This past April I chaperoned a group of youth from my church for Beacon Interfaith Housing Collaborative’s annual event: A Night on the Street. The day before the event brought a half-foot of snow, and a record low of 21 degrees was set before the sun came up on Saturday.
That night, we joined 268 youth and adults from 22 faith communities to sleep in cardboard boxes in Plymouth Congregational Church’s parking lot in downtown Minneapolis. Nathaniel Koch, a high school senior from our group, reflected on his experience, saying, “You don’t realize how cold it actually is until you’re out there. It felt like I could never get completely warm.”

Andrew Twiton

The youth at A Night on the Street raised more than $25,000 for housing specifically for homeless young people, and participants learned about the realities of being homeless from youth who have been there and from street outreach workers who see it every day.

Many prayers joined in a chorus at A Night on the Street, whether silently or aloud.

Just before we set up our boxes for the night, everyone gathered for prayers representing the different traditions participating in the event.
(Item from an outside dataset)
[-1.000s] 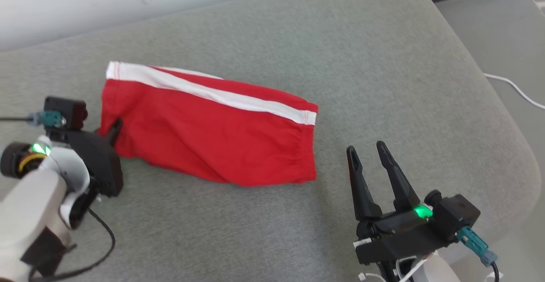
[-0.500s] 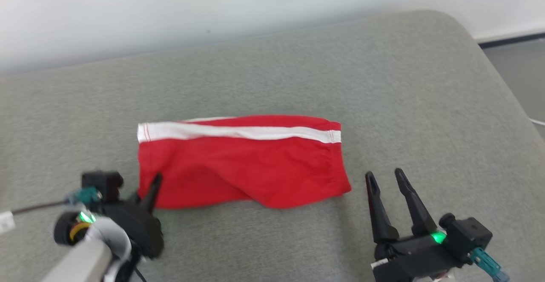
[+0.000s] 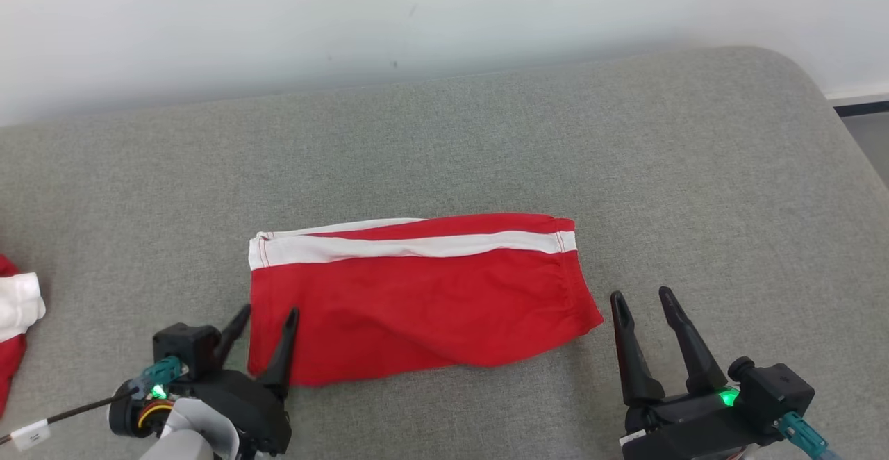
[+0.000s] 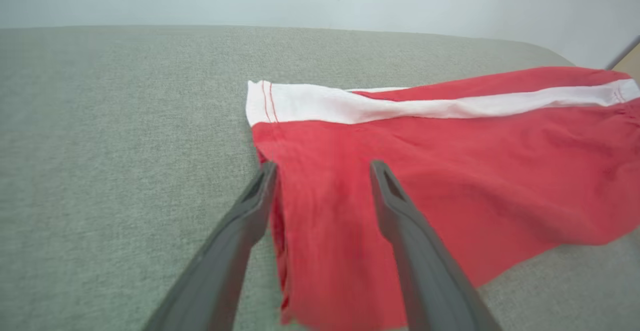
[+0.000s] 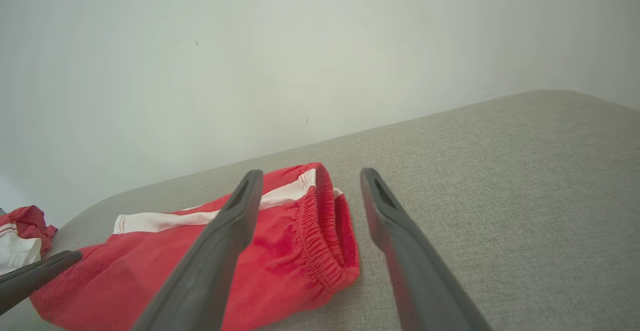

One of the prayers offered was Martin Luther’s evening prayer, and it became a prayer for youth experiencing homelessness.
“I give thanks to you, heavenly Father, through Jesus Christ your dear Son, that you have graciously protected me today,” a teenager from Elk River began to read from her Small Catechism.
Lutherans may know this prayer, but it sounds different standing out in the cold air preparing to sleep on pavement. The words also mean something new after hearing the stories of youth who have experienced homelessness themselves. And we might pray it differently knowing that on any given night there are 2,500 youth facing homelessness in Minnesota.

Angels unaware

Luther’s prayer continues: “I ask you to forgive me all my sins, where I have done wrong, and graciously protect me tonight. Into your hands I commend myself: my body, my soul, and all that is mine.”
Gracious God, the need for protection of body, soul, and possessions weighed heavily in the stories shared. One person spoke of walking all night and sleeping during the day when he was homeless for fear of being attacked or robbed while he slept. Hear our prayers.
The next line begins: “Let your holy angels be with me…”
Heavenly Parent, I’m not in charge of distributing angels, but it sounds like we need them to accompany youth staying warm on all-night bus lines, to dwell with those squatting in foreclosed houses, and to defend minors from exploitative adults. I give you thanks for the angelic work of organizations who accompany, dwell with, and defend these young people. Hear our prayers.
“… so that the wicked foe may have no power over me.”
Maybe we need a category like wickedness to name what happens to some of these youth. We learned about the reality of human trafficking in Minnesota and how homeless youth are particularly vulnerable. One outreach worker reported that within 36 hours of being homeless most youth are approached by an adult for sex. The foes of drugs and violence are also near. Hear our prayers.
“Amen.” Amen.

Using your feet

Many prayers joined in a chorus at A Night on the Street, whether silently or aloud. Rabbi Abraham Joshua Heschel once said that when he marched with the Rev. Martin Luther King, Jr., in Selma his feet were praying. In Minnesota, I believe we were also learning to pray with our shivers, our cold fingers and toes, and our stiff bodies getting up off the ground. Since then, these prayers have overflowed into our home communities of worship.
Our prayers also bubbled over into advocacy when we called our state representatives from the parking lot that night, and the voices of these youth are already impacting our decision makers. At the time of this writing, the Minnesota Legislature is closer than ever to increasing investment in the Homeless Youth Act by several millions of dollars. While this is significant progress, the work of ending homelessness will take many years, many more of our voices, and all of our prayers. Sedrique Ametor, a seventh grader from my church who had never contacted his representatives before that night, says it clearly: “We just can’t let this go on.”
Andrew Twiton is the pastoral intern at Lutheran Church of Christ the Redeemer in Minneapolis and a student at Luther Seminary. Portions of this piece originally appeared on, where Twiton is a contributing scholar.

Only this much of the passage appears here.